ACTION ITEM
Set out the listing word for word. End with the line that contains "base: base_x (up".

DATASET SECTION

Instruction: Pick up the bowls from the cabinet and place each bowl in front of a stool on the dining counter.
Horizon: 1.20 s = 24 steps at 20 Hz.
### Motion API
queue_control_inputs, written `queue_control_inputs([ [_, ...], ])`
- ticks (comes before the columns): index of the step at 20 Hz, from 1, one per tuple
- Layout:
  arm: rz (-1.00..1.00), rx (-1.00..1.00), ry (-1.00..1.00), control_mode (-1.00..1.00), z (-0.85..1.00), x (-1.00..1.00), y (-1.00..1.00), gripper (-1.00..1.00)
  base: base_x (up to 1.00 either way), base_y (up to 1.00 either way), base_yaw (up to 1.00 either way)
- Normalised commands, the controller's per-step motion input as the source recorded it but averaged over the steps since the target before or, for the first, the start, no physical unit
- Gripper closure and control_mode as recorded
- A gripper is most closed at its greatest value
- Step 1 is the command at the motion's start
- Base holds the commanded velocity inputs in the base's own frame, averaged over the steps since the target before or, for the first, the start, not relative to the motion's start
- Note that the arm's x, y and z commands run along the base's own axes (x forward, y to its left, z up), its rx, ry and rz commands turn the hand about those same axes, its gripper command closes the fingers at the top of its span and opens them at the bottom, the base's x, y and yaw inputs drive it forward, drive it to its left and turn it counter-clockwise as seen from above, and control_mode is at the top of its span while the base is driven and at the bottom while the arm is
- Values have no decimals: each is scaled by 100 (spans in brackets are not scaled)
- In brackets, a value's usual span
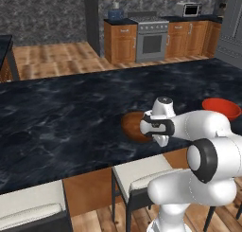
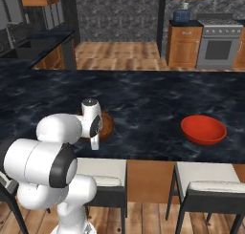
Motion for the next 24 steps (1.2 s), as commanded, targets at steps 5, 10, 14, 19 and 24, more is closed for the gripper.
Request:
queue_control_inputs([
  [5,0,0,0,-100,0,0,1,100,0,0,0],
  [10,0,0,0,-100,0,0,5,-100,0,0,0],
  [14,0,0,0,-100,0,0,0,-100,0,0,0],
  [19,0,-1,0,-100,6,0,0,-100,0,0,0],
  [24,1,-7,-1,-100,52,-23,0,-100,0,0,0],
])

EXERCISE OUTPUT
Instruction: Pick up the bowls from the cabinet and place each bowl in front of a stool on the dining counter.
Horizon: 1.20 s = 24 steps at 20 Hz.
### Motion API
queue_control_inputs, written `queue_control_inputs([ [_, ...], ])`
- ticks (comes before the columns): index of the step at 20 Hz, from 1, one per tuple
- Layout:
  arm: rz (-1.00..1.00), rx (-1.00..1.00), ry (-1.00..1.00), control_mode (-1.00..1.00), z (-0.85..1.00), x (-1.00..1.00), y (-1.00..1.00), gripper (-1.00..1.00)
  base: base_x (up to 1.00 either way), base_y (up to 1.00 either way), base_yaw (up to 1.00 either way)

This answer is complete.